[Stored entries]
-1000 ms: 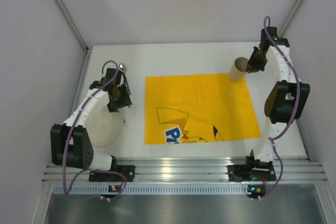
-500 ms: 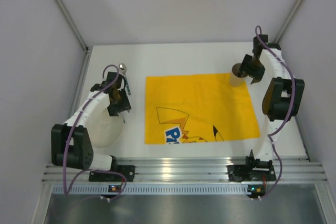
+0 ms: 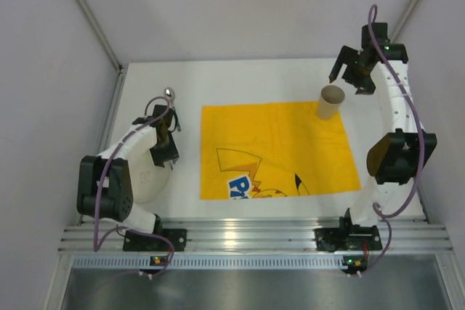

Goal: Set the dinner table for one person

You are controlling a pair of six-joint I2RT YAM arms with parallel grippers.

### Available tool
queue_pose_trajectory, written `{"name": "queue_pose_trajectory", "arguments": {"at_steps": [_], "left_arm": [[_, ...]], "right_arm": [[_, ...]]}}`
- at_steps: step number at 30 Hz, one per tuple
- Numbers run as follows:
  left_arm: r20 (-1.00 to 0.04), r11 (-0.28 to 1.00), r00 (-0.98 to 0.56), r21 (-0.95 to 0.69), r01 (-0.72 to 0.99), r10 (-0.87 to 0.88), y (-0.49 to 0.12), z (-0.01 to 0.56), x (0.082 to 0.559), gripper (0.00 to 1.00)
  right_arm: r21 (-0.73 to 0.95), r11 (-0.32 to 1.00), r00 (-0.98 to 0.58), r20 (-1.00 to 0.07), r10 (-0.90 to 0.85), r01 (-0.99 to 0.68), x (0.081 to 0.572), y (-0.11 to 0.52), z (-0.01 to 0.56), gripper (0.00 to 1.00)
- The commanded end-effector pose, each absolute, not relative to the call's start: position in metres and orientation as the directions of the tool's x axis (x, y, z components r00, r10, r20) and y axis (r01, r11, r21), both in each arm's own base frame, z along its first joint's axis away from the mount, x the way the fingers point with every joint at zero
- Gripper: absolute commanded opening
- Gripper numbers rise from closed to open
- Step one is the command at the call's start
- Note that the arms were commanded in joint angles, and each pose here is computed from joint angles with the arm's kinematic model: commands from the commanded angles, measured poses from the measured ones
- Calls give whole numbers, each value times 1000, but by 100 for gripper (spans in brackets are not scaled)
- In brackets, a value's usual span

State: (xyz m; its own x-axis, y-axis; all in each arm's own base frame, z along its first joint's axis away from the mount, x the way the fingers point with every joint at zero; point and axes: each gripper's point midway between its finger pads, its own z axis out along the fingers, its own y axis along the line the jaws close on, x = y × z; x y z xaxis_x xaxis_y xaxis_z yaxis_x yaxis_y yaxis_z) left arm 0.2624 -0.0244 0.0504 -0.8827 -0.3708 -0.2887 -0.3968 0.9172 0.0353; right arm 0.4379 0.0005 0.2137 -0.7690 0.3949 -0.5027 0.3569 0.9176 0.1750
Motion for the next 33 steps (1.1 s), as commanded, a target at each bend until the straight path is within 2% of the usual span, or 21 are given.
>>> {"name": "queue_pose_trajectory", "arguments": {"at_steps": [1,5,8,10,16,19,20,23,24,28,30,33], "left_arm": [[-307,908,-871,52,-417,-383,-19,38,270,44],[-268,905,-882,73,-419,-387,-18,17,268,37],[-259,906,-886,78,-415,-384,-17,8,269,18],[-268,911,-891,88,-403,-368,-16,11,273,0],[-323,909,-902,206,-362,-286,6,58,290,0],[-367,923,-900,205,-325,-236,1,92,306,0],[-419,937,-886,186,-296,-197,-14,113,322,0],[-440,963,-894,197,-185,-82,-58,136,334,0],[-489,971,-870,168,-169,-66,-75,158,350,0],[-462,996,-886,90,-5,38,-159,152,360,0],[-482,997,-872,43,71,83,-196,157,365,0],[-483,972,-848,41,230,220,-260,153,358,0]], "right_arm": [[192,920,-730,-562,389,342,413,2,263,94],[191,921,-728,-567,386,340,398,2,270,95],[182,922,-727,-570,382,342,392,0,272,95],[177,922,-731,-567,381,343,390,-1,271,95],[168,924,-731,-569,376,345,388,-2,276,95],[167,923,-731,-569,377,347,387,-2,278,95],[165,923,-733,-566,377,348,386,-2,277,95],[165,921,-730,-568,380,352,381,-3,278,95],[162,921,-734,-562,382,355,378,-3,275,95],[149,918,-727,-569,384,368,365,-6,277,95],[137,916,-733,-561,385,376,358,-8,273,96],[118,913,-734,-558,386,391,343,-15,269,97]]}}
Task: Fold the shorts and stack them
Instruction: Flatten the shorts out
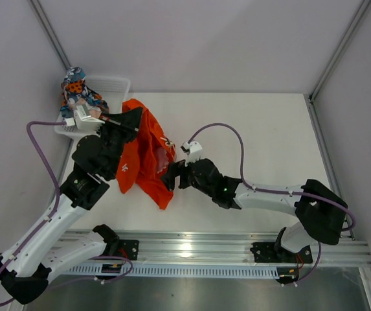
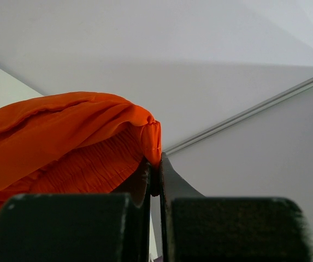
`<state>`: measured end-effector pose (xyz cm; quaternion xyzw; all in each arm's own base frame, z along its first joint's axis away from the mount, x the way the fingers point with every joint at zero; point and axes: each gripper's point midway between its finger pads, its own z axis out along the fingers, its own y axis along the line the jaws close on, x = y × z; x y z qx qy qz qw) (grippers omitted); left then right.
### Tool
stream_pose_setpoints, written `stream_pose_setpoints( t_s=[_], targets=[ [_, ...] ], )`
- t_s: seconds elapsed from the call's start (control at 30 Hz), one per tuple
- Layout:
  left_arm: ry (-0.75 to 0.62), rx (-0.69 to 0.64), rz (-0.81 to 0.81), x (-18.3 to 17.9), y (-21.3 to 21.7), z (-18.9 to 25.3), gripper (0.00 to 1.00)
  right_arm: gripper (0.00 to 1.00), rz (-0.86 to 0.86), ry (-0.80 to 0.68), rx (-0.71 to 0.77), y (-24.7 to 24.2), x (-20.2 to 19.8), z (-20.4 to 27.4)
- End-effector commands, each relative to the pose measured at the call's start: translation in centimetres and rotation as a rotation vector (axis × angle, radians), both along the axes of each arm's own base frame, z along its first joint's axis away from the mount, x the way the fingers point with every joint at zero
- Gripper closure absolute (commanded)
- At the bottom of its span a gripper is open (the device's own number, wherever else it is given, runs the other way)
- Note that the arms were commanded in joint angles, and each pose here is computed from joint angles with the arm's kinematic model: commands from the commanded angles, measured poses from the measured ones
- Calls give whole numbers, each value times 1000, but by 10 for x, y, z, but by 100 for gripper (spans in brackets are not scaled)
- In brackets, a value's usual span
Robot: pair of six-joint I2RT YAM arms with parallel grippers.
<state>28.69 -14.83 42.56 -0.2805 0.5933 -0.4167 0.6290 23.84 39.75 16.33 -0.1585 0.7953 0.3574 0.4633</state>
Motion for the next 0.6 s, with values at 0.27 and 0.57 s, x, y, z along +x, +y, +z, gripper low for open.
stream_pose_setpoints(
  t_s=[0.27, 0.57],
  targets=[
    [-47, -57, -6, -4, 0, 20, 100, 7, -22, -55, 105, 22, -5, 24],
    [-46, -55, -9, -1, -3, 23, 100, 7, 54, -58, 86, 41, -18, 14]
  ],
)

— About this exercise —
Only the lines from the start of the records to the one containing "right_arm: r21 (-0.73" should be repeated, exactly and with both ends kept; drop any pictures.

— Answer area —
-1000 ms: 
-500 ms: 
+0 ms: 

Goal: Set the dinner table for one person

You are controlling a pair of six-joint I2RT YAM arms with parallel grippers.

### Available tool
queue_pose_trajectory, written `{"name": "queue_pose_trajectory", "arguments": {"at_steps": [_], "left_arm": [[_, ...]], "right_arm": [[_, ...]]}}`
- at_steps: step number at 30 Hz, one per tuple
- Numbers run as follows:
  left_arm: r20 (-1.00 to 0.04), r11 (-0.28 to 1.00), r00 (-0.98 to 0.56), r21 (-0.95 to 0.69), r01 (-0.72 to 0.99), r10 (-0.87 to 0.88), y (-0.49 to 0.12), z (-0.01 to 0.56), x (0.082 to 0.559), gripper (0.00 to 1.00)
  right_arm: r21 (-0.73 to 0.95), r11 (-0.32 to 1.00), r00 (-0.98 to 0.58), r20 (-1.00 to 0.07), r10 (-0.90 to 0.85), r01 (-0.99 to 0.68), x (0.081 to 0.572), y (-0.11 to 0.52), z (-0.01 to 0.56), gripper (0.00 to 1.00)

What this exercise required is now done.